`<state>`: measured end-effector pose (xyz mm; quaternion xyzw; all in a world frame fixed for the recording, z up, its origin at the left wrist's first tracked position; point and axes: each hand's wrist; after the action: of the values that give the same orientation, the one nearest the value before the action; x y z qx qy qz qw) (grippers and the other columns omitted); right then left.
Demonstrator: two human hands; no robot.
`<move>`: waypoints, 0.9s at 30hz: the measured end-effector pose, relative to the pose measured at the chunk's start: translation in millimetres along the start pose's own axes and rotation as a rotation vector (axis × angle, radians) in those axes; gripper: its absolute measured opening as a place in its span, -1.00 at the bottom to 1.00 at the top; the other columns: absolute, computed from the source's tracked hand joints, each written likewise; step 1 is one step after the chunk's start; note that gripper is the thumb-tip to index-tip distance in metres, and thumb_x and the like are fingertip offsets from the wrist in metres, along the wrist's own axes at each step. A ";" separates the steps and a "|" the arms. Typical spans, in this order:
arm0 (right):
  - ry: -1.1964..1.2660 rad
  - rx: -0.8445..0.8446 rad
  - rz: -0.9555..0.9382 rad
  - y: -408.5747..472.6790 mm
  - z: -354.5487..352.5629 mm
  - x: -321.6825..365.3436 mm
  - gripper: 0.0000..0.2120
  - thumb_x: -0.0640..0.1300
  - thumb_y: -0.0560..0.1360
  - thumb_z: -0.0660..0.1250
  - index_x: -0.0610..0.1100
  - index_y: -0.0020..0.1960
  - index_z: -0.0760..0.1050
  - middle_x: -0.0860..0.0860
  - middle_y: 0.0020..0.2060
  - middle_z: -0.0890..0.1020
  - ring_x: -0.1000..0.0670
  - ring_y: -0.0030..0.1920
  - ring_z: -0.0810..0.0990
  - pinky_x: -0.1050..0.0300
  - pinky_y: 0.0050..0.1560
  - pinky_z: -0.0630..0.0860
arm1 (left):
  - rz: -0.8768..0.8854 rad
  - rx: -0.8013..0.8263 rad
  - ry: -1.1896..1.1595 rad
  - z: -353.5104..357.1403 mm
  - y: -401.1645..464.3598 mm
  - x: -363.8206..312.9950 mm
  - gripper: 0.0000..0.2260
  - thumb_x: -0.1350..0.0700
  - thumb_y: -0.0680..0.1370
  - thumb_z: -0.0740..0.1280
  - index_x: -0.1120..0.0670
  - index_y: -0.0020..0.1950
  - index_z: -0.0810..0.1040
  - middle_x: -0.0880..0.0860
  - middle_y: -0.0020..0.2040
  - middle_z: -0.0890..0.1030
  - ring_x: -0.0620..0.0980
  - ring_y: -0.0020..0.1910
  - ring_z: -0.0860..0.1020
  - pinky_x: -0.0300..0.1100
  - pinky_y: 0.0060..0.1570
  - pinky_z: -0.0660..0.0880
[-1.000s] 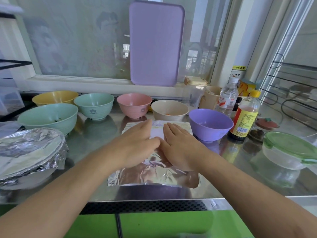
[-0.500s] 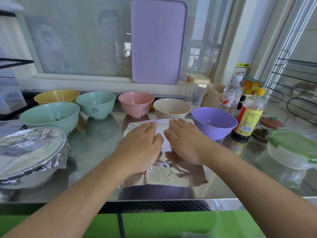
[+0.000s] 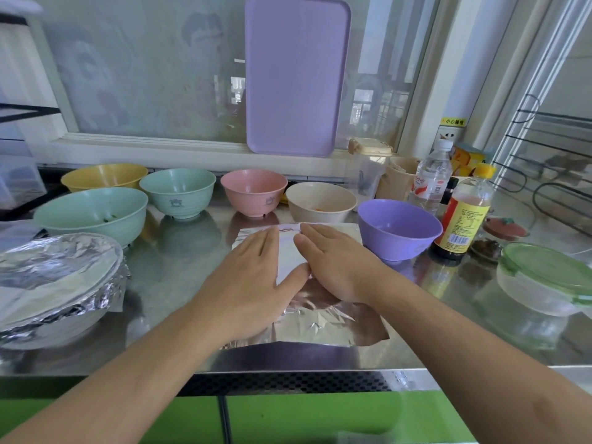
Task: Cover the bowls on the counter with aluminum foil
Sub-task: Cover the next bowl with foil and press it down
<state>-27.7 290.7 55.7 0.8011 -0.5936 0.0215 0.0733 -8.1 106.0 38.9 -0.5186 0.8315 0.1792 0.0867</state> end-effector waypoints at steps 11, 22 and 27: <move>-0.019 -0.041 0.032 -24.9 6.1 -14.9 -0.43 0.27 0.56 -0.27 -0.10 0.06 0.34 0.04 0.01 0.43 -0.05 0.09 0.34 -0.17 0.29 0.37 | -0.020 0.163 0.109 -13.0 -3.4 1.3 0.29 -0.75 0.27 -0.05 0.12 0.69 -0.25 -0.01 0.72 -0.17 -0.13 0.67 -0.14 -0.13 0.61 0.00; 0.019 0.026 -0.030 -13.9 3.2 26.1 -0.33 0.28 0.70 -0.16 -0.10 0.61 0.22 -0.10 0.61 0.24 -0.12 0.64 0.10 -0.13 0.64 0.02 | 0.033 0.170 0.119 -15.5 -0.2 1.5 0.35 -0.76 0.16 0.12 0.01 0.72 -0.15 -0.05 0.71 -0.03 -0.13 0.66 -0.07 -0.14 0.62 0.04; 0.010 -0.020 -0.002 -25.1 8.5 16.2 0.04 0.53 0.45 -0.27 -0.11 0.73 -0.06 -0.05 0.72 -0.01 0.00 0.70 -0.12 -0.07 0.69 -0.10 | -0.025 0.236 0.151 -19.4 -4.5 -1.9 0.40 -0.73 0.19 0.19 0.10 0.68 -0.33 -0.03 0.70 -0.27 -0.12 0.67 -0.22 -0.18 0.59 -0.14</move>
<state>0.6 281.3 47.0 0.8008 -0.5927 0.0195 0.0845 -2.4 98.2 56.4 -0.5272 0.8444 0.0396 0.0864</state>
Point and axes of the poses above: each hand's wrist, its own y-axis towards the middle knuckle, its own z-axis out of the palm, x = y × z
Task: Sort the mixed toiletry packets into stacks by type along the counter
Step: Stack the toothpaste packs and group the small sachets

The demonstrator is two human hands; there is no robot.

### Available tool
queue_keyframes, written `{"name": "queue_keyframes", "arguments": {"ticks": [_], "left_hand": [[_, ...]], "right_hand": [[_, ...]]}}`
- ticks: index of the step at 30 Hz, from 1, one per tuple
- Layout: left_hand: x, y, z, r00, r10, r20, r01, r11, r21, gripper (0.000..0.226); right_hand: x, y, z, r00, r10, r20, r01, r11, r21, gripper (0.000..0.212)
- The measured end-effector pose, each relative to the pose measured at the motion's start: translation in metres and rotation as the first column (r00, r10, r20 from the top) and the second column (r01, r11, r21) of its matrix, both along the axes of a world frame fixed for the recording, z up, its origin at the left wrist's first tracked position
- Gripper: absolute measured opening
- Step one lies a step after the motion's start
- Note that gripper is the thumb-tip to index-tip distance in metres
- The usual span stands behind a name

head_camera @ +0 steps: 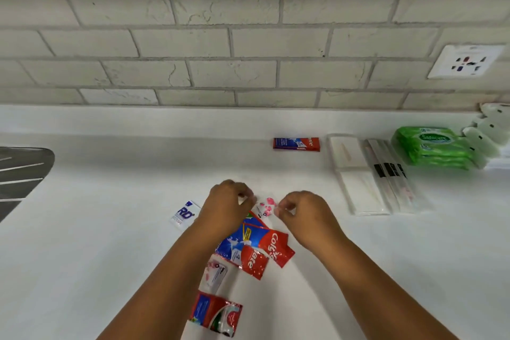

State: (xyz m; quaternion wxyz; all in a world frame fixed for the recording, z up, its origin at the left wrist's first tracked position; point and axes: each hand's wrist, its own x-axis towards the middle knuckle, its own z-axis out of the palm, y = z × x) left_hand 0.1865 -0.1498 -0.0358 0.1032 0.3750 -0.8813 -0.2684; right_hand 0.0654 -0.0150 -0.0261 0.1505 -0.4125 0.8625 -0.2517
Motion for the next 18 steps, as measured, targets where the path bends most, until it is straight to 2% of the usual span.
{"name": "queue_keyframes", "arguments": {"ticks": [4,7,12,18], "left_hand": [[0.027,0.013,-0.002,0.987,0.033,0.155,-0.025,0.998,-0.056,0.050],[0.036,0.020,-0.003,0.966,0.107,0.237,-0.075,0.987,-0.139,0.061],[0.040,0.025,-0.006,0.942,0.152,0.299,-0.105,0.980,-0.167,0.060],[0.041,0.025,-0.009,0.957,0.175,0.232,-0.145,0.980,-0.139,0.050]], "right_hand": [[0.018,0.019,-0.002,0.996,0.046,0.082,-0.054,0.994,0.096,0.042],[0.027,0.027,-0.001,0.996,0.085,0.034,-0.089,0.984,0.157,0.051],[0.032,0.030,-0.006,0.994,0.103,-0.045,-0.093,0.977,0.190,0.050],[0.031,0.029,-0.014,0.996,0.084,-0.037,-0.078,0.985,0.155,0.043]]}}
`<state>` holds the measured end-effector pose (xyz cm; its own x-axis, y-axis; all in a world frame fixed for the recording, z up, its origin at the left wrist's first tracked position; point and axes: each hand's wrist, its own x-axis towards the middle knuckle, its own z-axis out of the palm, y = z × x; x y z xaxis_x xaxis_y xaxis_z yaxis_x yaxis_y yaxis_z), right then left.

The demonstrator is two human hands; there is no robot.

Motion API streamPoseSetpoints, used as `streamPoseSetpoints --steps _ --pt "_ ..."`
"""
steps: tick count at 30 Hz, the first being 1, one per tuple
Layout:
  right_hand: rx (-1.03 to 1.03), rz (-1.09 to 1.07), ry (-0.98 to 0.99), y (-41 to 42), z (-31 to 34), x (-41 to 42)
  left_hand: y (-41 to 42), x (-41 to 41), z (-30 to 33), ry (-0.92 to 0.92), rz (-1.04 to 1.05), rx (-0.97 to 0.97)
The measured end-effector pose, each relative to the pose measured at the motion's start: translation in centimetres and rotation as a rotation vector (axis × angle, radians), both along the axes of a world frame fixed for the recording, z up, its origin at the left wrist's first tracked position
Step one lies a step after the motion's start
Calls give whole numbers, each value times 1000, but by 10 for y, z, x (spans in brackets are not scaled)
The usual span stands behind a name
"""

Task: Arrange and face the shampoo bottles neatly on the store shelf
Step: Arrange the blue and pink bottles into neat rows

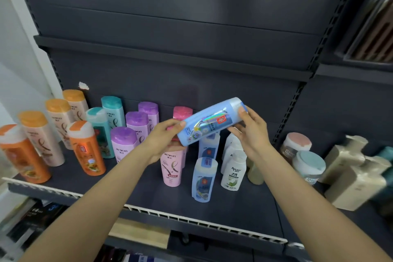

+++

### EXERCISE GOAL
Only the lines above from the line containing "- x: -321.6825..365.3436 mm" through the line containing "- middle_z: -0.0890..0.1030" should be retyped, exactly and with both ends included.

### ANSWER BOX
  - x: -321.6825..365.3436 mm
  - gripper: 0.0000..0.2120
  - thumb_x: -0.0640..0.1300
  - thumb_y: -0.0560..0.1360
  - thumb_z: -0.0660..0.1250
  - index_x: -0.0610..0.1100
  - index_y: -0.0020..0.1960
  - index_z: -0.0760..0.1050
  - middle_x: -0.0860..0.0860
  - middle_y: 0.0020..0.2060
  - middle_z: -0.0890..0.1020
  - ring_x: -0.1000..0.0670
  - ring_y: -0.0030..0.1920
  - ring_z: -0.0810..0.0990
  - pinky_x: -0.1050..0.0300
  - pinky_y: 0.0050..0.1560
  - pinky_z: -0.0630..0.0860
arm1 (left):
  - rz: -0.8768..0.8854 rad
  - rx: -0.8013..0.8263 rad
  - ry: -1.1896..1.1595 rad
  - z: -353.5104..357.1403 mm
  - y: -401.1645..464.3598 mm
  - x: -363.8206..312.9950 mm
  - gripper: 0.0000..0.2260
  - thumb_x: -0.1350..0.0700
  - thumb_y: -0.0680..0.1370
  - thumb_z: -0.0740..0.1280
  - index_x: -0.1120..0.0670
  - index_y: -0.0020..0.1950
  - index_z: -0.0810..0.1040
  - middle_x: -0.0880..0.0860
  - middle_y: -0.0020..0.2040
  - middle_z: -0.0890..0.1030

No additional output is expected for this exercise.